_Data for this task_:
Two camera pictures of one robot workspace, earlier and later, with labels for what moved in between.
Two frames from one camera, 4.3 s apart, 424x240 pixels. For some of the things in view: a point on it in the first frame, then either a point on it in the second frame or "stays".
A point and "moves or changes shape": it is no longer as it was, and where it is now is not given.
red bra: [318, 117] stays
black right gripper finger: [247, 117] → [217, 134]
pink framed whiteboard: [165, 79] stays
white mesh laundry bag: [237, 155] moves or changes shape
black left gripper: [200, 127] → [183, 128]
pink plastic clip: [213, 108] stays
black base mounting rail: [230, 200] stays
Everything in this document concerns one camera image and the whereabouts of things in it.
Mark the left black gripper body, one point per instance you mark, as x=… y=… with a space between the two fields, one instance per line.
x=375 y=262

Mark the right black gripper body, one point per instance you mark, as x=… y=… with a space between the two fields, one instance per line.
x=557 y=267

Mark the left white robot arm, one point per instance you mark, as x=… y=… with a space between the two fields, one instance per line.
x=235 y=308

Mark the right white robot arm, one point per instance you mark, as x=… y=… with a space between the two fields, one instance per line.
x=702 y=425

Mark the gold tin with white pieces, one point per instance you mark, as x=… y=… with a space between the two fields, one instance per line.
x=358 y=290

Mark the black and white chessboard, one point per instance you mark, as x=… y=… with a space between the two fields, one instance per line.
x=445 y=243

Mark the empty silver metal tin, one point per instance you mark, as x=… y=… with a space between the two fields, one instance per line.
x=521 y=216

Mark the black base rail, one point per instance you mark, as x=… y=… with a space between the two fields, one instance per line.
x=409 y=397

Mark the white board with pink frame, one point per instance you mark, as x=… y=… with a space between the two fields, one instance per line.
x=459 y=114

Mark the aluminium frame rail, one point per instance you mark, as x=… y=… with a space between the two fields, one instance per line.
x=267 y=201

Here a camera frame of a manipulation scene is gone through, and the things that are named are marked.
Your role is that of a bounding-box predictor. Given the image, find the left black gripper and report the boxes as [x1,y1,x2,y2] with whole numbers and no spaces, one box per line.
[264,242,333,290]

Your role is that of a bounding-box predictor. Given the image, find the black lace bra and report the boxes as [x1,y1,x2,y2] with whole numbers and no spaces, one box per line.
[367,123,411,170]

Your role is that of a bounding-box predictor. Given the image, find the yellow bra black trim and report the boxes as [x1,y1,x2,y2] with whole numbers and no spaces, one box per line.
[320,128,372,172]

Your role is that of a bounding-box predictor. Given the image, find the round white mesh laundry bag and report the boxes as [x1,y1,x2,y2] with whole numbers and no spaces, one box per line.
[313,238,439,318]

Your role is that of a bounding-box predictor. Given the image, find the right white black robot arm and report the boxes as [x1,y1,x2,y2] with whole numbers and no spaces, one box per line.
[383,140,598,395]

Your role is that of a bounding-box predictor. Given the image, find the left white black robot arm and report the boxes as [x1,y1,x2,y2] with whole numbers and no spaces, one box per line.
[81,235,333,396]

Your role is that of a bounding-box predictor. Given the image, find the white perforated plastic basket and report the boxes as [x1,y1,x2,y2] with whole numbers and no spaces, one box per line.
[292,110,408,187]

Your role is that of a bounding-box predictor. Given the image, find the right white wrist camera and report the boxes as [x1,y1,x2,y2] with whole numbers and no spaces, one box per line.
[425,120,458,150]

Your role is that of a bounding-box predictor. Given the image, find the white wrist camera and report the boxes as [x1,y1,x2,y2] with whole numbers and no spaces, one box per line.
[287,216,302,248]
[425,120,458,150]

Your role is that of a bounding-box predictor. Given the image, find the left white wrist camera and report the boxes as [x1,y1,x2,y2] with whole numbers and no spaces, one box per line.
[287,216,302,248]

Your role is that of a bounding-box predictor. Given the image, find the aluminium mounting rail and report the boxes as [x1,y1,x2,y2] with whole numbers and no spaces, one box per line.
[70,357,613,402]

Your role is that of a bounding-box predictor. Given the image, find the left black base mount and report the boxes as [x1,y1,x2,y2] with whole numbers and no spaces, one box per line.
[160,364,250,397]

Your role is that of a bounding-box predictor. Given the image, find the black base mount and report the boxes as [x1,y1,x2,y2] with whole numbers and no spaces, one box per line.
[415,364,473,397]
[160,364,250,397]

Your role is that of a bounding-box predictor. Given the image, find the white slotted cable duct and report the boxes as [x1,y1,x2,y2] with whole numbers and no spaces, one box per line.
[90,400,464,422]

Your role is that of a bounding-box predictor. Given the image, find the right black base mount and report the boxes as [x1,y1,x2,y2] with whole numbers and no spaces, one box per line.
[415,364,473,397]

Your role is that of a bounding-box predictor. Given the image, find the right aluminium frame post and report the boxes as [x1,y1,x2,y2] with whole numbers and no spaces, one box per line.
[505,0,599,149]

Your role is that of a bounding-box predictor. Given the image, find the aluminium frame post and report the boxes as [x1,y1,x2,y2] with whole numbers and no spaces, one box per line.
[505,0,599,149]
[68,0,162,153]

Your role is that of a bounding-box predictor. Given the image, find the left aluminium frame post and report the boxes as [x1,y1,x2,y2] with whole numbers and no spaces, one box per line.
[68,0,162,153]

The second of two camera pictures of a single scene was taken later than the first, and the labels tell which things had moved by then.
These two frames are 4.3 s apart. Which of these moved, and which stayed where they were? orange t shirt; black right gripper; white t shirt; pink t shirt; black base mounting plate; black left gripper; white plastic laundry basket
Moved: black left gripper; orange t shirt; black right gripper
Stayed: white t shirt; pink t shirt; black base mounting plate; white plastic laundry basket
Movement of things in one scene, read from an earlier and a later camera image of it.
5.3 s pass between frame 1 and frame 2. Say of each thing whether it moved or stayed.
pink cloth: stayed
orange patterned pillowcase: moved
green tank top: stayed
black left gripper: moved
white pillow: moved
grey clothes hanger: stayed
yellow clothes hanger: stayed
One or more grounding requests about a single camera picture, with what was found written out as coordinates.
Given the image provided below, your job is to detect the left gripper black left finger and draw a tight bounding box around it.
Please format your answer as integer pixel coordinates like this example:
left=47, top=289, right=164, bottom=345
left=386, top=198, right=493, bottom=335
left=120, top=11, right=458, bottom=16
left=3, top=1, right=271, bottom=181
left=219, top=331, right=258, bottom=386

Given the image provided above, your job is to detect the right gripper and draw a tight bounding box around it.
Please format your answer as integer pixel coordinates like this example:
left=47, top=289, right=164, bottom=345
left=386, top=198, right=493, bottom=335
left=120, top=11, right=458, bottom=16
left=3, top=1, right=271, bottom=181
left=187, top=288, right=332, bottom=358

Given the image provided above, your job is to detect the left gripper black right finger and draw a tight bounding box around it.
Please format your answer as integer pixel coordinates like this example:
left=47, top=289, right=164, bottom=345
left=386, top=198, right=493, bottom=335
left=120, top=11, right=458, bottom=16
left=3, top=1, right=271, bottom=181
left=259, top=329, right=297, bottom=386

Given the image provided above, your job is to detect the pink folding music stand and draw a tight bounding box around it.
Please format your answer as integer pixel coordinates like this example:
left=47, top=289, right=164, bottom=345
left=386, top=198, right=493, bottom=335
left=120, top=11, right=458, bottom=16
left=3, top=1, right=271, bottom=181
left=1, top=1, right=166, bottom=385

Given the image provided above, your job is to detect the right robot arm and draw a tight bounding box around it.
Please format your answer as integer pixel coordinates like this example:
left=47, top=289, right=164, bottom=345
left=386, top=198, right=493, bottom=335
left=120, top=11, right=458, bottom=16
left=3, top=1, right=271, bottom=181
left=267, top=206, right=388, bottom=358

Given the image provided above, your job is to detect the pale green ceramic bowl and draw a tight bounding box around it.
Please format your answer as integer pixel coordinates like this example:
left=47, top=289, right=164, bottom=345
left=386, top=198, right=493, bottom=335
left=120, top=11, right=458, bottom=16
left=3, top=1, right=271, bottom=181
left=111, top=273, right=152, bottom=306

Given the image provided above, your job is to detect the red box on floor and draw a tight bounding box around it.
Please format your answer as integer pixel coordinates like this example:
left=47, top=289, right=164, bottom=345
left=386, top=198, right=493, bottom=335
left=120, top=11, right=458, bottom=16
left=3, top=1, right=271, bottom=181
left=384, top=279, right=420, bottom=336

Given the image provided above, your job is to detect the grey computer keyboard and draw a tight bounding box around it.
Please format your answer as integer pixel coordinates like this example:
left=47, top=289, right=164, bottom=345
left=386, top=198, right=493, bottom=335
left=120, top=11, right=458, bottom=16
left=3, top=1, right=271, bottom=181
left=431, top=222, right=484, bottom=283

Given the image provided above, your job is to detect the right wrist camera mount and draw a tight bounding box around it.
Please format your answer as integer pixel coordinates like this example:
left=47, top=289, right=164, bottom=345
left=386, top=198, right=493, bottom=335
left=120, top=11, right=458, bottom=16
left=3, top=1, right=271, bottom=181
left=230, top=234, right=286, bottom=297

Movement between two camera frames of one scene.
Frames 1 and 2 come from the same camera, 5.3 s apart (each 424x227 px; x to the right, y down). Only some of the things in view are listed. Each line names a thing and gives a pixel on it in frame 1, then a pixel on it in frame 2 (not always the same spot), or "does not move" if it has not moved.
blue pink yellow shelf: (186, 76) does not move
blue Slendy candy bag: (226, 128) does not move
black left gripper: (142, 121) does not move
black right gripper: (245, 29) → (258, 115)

_What is needed_: Each line between the start of the listing above and the line containing "black right gripper finger: [247, 117]", with both ends counted, is to be set down unchanged.

_Result_:
Two camera pictures of one robot workspace, earlier and later, with labels for what moved in between.
Two frames from one camera, 4.3 s apart, 424x240 pixels. For some of the things in view: a point on it in the first frame, then either a point on it in the second frame or "stays".
A point and "moves or changes shape": it is no longer as it was, and where it is now is not given.
red bra: [318, 117] stays
black right gripper finger: [247, 117] → [217, 134]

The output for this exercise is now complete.